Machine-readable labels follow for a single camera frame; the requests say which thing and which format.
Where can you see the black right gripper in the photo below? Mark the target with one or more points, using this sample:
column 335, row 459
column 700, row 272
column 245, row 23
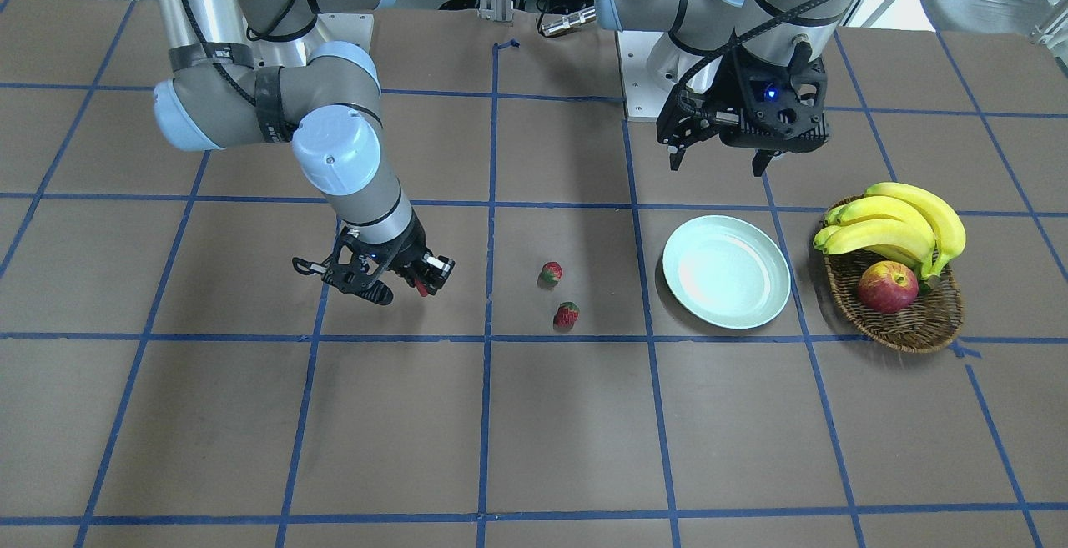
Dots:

=-=-=

## ASSIGNMENT
Wherever the string "column" shows up in the material, copy the line that holds it.

## RESPONSE TO THIS TASK
column 335, row 459
column 700, row 272
column 245, row 23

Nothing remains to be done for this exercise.